Spatially resolved subcellular protein-protein interactomics in drug-perturbed lung-cancer cultures and tissues

Nat Biomed Eng. 2024 Oct 30. doi: 10.1038/s41551-024-01271-x. Online ahead of print.

Abstract

Protein-protein interactions (PPIs) regulate signalling pathways and cell phenotypes, and the visualization of spatially resolved dynamics of PPIs would thus shed light on the activation and crosstalk of signalling networks. Here we report a method that leverages a sequential proximity ligation assay for the multiplexed profiling of PPIs with up to 47 proteins involved in multisignalling crosstalk pathways.

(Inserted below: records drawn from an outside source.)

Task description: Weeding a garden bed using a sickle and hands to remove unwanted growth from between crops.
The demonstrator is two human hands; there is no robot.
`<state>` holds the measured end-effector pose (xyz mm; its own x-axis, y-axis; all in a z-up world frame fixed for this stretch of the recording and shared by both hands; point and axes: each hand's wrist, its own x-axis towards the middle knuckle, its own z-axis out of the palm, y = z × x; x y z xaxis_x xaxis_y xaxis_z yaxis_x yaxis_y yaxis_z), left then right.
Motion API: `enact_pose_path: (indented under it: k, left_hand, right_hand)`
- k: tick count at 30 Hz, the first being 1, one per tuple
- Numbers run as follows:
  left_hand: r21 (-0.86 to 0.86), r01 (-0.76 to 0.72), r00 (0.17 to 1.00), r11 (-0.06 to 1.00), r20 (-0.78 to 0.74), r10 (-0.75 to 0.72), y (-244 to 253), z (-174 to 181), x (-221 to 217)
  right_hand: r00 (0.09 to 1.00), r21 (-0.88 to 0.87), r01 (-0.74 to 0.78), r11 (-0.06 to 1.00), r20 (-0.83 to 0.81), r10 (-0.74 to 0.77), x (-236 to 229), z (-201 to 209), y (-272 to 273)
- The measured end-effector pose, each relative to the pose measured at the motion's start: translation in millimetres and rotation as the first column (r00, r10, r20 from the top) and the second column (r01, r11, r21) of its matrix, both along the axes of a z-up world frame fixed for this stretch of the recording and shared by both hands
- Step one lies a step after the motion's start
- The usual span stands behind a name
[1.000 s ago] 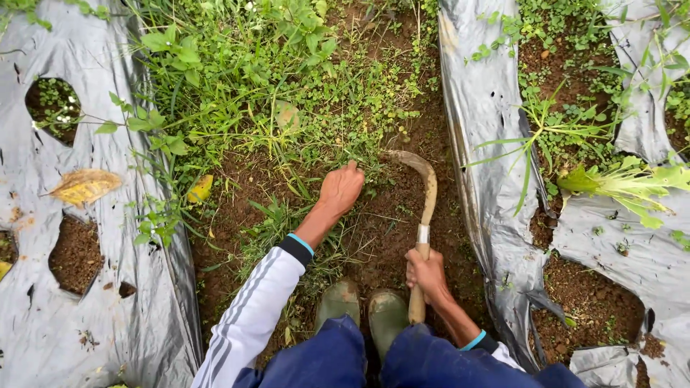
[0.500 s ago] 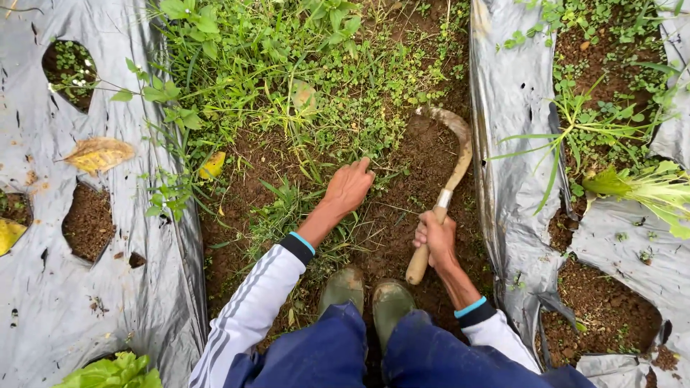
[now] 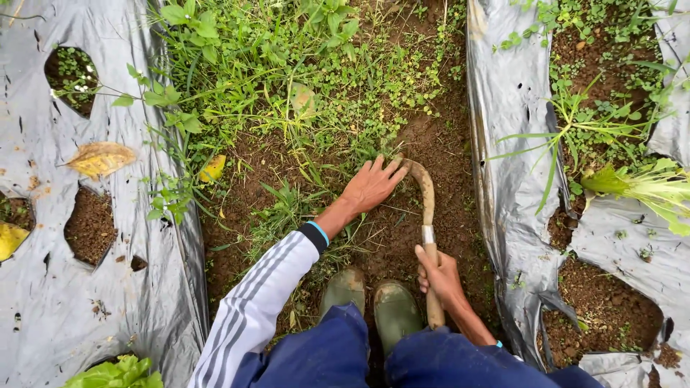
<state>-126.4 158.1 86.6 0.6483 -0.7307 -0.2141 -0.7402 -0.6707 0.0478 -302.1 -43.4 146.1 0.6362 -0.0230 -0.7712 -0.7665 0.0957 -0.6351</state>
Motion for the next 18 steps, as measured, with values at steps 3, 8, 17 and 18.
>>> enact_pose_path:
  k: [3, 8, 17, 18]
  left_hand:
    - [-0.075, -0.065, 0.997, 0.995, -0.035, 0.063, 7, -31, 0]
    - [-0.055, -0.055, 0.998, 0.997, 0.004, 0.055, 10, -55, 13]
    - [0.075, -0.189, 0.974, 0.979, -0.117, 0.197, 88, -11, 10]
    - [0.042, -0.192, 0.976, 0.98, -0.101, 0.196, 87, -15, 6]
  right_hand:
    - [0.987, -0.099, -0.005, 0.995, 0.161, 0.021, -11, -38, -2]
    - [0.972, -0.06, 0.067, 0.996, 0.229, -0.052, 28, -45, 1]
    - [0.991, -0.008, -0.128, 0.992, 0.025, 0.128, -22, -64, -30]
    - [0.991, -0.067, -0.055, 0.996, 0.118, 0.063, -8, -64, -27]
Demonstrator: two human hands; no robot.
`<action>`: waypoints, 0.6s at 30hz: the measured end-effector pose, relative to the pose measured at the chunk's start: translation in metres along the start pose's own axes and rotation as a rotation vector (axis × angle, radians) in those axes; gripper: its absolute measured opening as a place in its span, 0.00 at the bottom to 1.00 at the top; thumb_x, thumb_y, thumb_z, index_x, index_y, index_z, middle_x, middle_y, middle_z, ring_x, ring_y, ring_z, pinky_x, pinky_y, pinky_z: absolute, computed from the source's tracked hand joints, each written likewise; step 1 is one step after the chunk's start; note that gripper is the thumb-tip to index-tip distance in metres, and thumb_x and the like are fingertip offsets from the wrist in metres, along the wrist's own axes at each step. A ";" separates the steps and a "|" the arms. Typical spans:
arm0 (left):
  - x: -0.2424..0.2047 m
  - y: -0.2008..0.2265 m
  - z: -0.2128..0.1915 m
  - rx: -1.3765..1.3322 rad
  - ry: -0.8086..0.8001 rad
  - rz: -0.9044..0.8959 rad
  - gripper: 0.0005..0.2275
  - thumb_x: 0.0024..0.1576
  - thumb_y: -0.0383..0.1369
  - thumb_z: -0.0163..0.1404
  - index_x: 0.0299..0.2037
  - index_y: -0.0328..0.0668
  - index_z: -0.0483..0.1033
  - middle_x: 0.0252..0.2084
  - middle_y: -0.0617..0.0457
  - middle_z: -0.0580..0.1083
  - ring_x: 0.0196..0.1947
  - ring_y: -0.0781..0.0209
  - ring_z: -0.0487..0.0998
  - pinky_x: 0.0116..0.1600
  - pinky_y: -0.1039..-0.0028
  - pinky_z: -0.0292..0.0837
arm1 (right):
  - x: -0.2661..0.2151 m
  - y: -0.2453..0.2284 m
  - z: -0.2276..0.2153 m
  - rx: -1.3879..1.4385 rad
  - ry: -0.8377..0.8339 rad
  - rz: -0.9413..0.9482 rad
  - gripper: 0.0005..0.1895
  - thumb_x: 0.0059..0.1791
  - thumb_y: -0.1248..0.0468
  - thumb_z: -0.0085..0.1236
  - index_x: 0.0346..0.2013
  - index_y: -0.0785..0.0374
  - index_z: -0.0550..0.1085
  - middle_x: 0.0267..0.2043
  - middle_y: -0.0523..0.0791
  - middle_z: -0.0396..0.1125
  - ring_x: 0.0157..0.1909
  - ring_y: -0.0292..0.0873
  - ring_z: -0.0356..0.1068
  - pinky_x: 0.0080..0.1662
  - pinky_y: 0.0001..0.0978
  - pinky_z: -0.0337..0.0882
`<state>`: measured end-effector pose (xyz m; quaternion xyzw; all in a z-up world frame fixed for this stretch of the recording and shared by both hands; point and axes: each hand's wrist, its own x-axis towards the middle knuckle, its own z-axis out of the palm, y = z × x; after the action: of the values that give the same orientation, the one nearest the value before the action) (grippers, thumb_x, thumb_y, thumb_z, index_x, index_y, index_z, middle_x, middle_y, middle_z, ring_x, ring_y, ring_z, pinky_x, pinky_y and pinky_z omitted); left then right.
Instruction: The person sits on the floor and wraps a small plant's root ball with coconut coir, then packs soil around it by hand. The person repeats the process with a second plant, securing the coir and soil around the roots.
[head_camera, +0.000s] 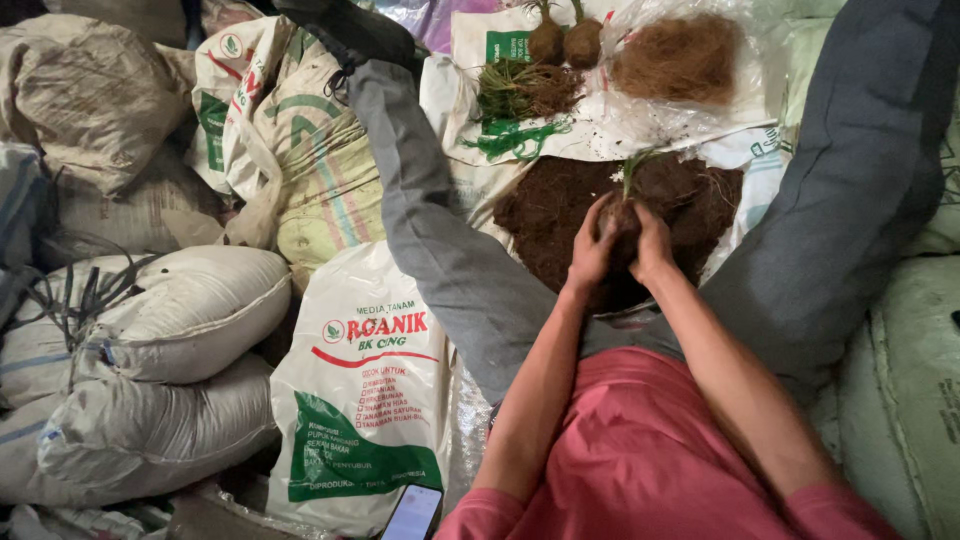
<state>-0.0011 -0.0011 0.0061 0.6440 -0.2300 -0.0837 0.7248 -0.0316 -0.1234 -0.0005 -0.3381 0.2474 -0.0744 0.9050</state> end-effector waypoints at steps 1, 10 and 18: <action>0.002 -0.005 -0.001 -0.069 0.008 -0.038 0.21 0.67 0.35 0.49 0.69 0.36 0.66 0.64 0.44 0.72 0.64 0.56 0.71 0.68 0.69 0.65 | 0.000 0.000 0.000 0.008 0.009 -0.013 0.18 0.54 0.49 0.52 0.50 0.57 0.76 0.48 0.41 0.74 0.48 0.40 0.74 0.53 0.38 0.74; 0.016 -0.032 0.005 -0.307 -0.014 -0.183 0.19 0.70 0.35 0.41 0.67 0.32 0.67 0.63 0.46 0.71 0.63 0.58 0.69 0.68 0.71 0.62 | 0.020 0.012 -0.012 -0.232 0.049 -0.353 0.16 0.56 0.55 0.50 0.43 0.64 0.77 0.43 0.43 0.73 0.44 0.38 0.70 0.47 0.34 0.70; 0.013 -0.033 -0.001 -0.324 0.002 -0.147 0.19 0.71 0.35 0.41 0.66 0.29 0.69 0.63 0.44 0.72 0.63 0.57 0.70 0.69 0.70 0.63 | 0.009 0.005 -0.006 -0.268 -0.046 -0.346 0.14 0.56 0.59 0.48 0.44 0.64 0.78 0.43 0.42 0.73 0.45 0.37 0.69 0.49 0.30 0.70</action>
<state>0.0169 -0.0110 -0.0233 0.5338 -0.1649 -0.1717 0.8114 -0.0268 -0.1253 -0.0112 -0.4945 0.1726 -0.1874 0.8310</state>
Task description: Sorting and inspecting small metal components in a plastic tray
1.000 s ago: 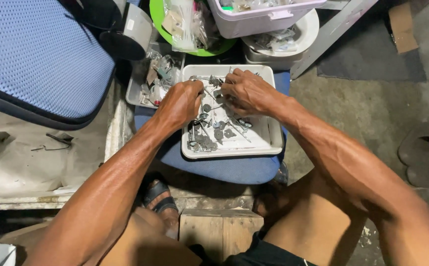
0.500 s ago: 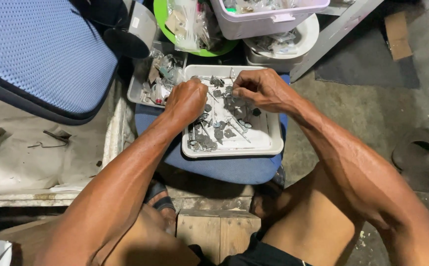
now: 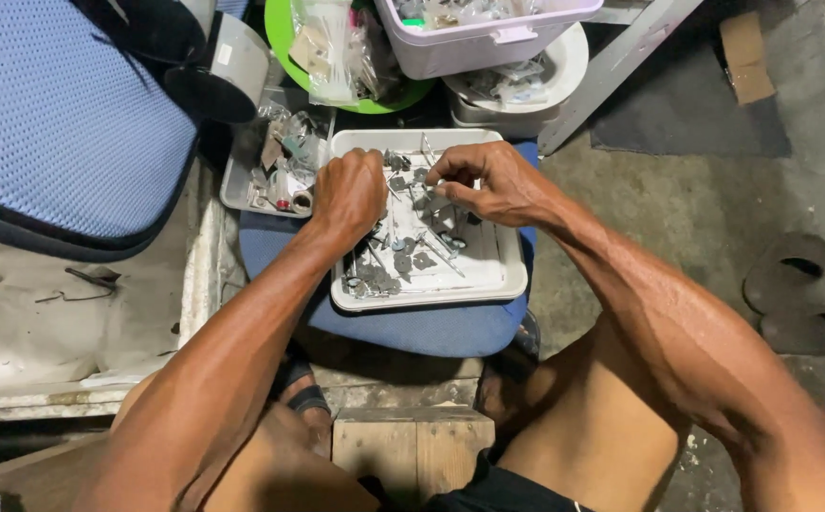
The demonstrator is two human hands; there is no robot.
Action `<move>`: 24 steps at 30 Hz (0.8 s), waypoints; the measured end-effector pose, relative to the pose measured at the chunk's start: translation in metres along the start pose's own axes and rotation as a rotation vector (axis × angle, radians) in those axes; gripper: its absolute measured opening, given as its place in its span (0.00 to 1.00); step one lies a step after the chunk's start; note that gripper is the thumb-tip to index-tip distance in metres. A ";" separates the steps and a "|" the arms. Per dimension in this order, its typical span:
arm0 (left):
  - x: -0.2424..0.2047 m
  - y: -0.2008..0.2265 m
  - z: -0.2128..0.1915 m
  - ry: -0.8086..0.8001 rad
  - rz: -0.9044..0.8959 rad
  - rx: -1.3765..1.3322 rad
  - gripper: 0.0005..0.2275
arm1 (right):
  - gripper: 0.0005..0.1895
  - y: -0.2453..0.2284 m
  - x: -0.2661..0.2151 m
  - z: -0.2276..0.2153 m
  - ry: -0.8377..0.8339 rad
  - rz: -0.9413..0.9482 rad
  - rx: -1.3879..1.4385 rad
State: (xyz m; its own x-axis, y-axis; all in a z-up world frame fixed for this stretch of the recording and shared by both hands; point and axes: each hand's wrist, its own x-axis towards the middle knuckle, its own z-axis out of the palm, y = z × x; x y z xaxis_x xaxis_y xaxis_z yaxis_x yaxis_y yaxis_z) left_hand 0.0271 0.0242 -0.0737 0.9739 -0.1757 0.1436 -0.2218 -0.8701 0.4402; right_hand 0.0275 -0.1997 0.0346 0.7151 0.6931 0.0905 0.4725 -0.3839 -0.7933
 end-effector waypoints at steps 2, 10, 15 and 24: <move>0.002 -0.001 -0.008 0.004 -0.049 -0.195 0.06 | 0.05 -0.003 -0.001 0.000 0.013 -0.012 0.007; -0.007 0.027 -0.046 -0.106 -0.274 -0.663 0.07 | 0.04 0.003 0.004 0.005 0.048 -0.068 -0.005; -0.006 0.025 -0.040 -0.088 -0.230 -0.763 0.07 | 0.04 0.002 0.004 0.007 0.063 -0.071 -0.031; -0.008 0.024 -0.041 -0.030 -0.199 -0.811 0.04 | 0.05 -0.003 0.005 0.009 0.064 -0.043 -0.036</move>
State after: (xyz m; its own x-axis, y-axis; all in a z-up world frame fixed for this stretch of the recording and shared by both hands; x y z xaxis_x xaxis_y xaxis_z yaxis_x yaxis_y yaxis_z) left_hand 0.0121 0.0232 -0.0279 0.9969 -0.0757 -0.0230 0.0004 -0.2863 0.9582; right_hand 0.0255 -0.1895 0.0319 0.7247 0.6693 0.1636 0.5210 -0.3769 -0.7658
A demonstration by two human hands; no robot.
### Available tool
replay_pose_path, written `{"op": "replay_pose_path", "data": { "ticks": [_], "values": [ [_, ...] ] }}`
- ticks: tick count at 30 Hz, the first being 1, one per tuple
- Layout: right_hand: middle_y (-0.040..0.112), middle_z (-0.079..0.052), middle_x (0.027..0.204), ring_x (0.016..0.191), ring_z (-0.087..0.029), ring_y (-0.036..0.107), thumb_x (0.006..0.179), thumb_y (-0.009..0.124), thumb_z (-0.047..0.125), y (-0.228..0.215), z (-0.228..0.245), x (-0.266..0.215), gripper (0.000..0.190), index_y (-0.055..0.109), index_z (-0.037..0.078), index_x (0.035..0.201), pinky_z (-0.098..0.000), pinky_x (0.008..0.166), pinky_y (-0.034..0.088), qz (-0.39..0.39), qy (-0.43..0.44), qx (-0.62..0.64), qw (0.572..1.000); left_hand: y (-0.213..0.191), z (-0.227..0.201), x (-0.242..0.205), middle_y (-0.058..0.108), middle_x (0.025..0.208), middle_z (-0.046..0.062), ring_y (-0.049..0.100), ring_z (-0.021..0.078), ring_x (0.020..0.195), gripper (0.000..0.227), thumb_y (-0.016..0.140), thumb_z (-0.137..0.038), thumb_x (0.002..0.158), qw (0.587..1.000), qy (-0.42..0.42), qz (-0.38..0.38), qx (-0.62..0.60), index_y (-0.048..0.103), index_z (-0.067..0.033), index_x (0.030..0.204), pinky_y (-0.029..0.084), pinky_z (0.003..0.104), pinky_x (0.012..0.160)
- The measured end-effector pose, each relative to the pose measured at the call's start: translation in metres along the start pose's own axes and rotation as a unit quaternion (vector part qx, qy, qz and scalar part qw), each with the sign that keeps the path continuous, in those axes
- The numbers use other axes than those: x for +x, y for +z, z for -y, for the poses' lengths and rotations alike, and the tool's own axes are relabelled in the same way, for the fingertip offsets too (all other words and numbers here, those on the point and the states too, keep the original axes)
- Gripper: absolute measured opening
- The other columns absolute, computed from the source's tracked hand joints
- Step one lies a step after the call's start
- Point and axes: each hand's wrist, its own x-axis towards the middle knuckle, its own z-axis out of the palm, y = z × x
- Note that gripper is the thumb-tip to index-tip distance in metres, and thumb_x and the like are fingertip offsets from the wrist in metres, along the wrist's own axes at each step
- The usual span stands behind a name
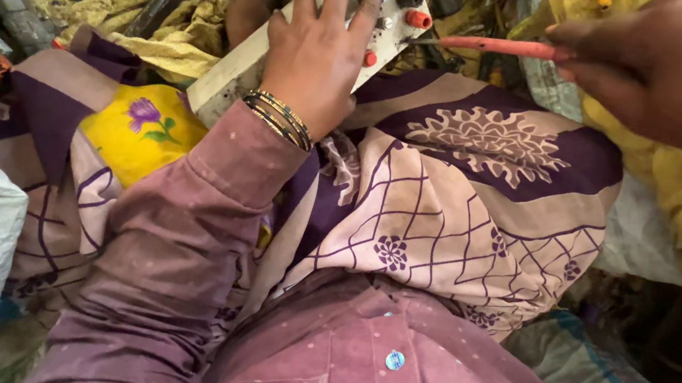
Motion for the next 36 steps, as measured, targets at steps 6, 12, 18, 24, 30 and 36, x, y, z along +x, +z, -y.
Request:
{"op": "replay_pose_path", "data": {
  "ticks": [6, 12, 18, 24, 30, 36],
  "values": [
    [0.072, -0.011, 0.086, 0.071, -0.018, 0.073, 0.072, 0.07, 0.043, -0.02, 0.027, -0.014, 0.078, 0.065, 0.014, 0.144, -0.0286, 0.06, 0.059, -0.095, -0.196, -0.286, 0.933, 0.023, -0.003, 0.002, 0.036, 0.155, 0.022, 0.05, 0.0467, 0.125, 0.093, 0.077, -0.011, 0.078, 0.997, 0.01, -0.043, 0.068, 0.032, -0.0122, 0.16, 0.049, 0.064, 0.087],
    [0.074, -0.008, 0.082, 0.064, -0.023, 0.073, 0.105, 0.06, 0.041, -0.02, 0.038, -0.015, 0.034, 0.07, 0.026, 0.134, -0.0374, 0.06, 0.059, 0.038, 0.032, -0.04, 0.998, 0.026, -0.023, 0.004, 0.037, 0.156, 0.022, 0.051, 0.0499, 0.127, 0.085, 0.077, -0.016, 0.087, 0.989, -0.001, -0.086, 0.122, 0.032, -0.0141, 0.159, 0.048, 0.069, 0.095],
    [0.076, -0.012, 0.082, 0.059, -0.021, 0.071, 0.096, 0.073, 0.036, 0.001, 0.014, -0.044, 0.039, 0.075, 0.02, 0.131, -0.0335, 0.062, 0.058, -0.141, 0.022, 0.217, 0.966, -0.016, 0.01, 0.014, 0.034, 0.155, 0.022, 0.052, 0.0482, 0.121, 0.125, 0.094, -0.021, 0.055, 0.994, -0.03, 0.091, -0.048, 0.024, -0.0138, 0.159, 0.053, 0.055, 0.09],
    [0.078, -0.012, 0.086, 0.063, -0.019, 0.072, 0.091, 0.079, 0.028, 0.026, 0.007, -0.055, 0.043, 0.075, 0.021, 0.133, -0.0343, 0.059, 0.057, -0.129, 0.08, 0.254, 0.955, -0.011, 0.007, 0.009, 0.036, 0.154, 0.022, 0.055, 0.0471, 0.119, 0.131, 0.098, -0.026, 0.05, 0.998, -0.018, 0.053, -0.026, 0.026, -0.0142, 0.159, 0.053, 0.055, 0.09],
    [0.078, -0.011, 0.091, 0.07, -0.014, 0.073, 0.093, 0.077, 0.027, 0.033, 0.012, -0.051, 0.039, 0.073, 0.016, 0.13, -0.0287, 0.064, 0.058, -0.139, 0.046, 0.359, 0.922, -0.008, 0.012, 0.011, 0.036, 0.154, 0.023, 0.055, 0.0471, 0.117, 0.132, 0.099, -0.029, 0.05, 0.998, -0.012, 0.051, -0.027, 0.026, -0.014, 0.159, 0.054, 0.054, 0.087],
    [0.077, -0.014, 0.094, 0.068, -0.016, 0.073, 0.094, 0.076, 0.023, 0.024, 0.018, -0.047, 0.037, 0.075, 0.013, 0.129, -0.0306, 0.064, 0.059, -0.14, 0.06, 0.296, 0.943, -0.006, 0.012, 0.01, 0.037, 0.154, 0.023, 0.056, 0.0455, 0.115, 0.131, 0.098, -0.028, 0.051, 0.999, -0.011, 0.044, -0.029, 0.026, -0.0133, 0.159, 0.055, 0.053, 0.086]
  ]
}}
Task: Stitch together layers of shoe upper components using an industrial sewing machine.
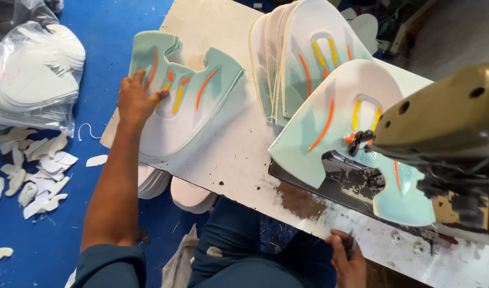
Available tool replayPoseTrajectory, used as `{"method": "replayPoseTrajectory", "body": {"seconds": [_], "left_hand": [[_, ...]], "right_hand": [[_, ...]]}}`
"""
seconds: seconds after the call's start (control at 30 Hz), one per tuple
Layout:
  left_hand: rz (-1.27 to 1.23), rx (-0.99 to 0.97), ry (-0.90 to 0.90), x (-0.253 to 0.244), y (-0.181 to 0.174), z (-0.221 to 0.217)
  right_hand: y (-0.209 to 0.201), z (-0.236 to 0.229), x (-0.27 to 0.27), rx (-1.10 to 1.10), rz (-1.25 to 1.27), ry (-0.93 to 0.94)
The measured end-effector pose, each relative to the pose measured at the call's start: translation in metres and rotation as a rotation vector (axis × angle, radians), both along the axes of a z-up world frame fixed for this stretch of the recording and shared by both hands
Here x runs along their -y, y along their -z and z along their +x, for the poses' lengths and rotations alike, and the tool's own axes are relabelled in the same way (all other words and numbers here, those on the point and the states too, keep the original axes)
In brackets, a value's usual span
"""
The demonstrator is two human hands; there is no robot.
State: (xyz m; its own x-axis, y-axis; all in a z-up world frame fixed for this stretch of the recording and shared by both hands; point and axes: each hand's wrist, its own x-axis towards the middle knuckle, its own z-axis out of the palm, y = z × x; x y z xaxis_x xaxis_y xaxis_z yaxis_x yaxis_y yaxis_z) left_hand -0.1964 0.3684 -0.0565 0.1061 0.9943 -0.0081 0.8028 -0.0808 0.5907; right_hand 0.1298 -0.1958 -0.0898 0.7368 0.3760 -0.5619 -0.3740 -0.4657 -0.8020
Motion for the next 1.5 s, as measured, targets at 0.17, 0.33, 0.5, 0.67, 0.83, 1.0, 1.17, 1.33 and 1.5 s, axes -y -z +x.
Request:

We applied the method, followed by conventional immunofluorescence, to cell cultures and tissues of non-small-cell lung cancers with a mutated epidermal growth-factor receptor to determine the co-localization of PPIs in subcellular volumes and to reconstruct changes in the subcellular distributions of PPIs in response to perturbations by the tyrosine kinase inhibitor osimertinib. We also show that a graph convolutional network encoding spatially resolved PPIs can accurately predict the cell-treatment status of single cells. Multiplexed proximity ligation assays aided by graph-based deep learning can provide insights into the subcellular organization of PPIs towards the design of drugs for targeting the protein interactome.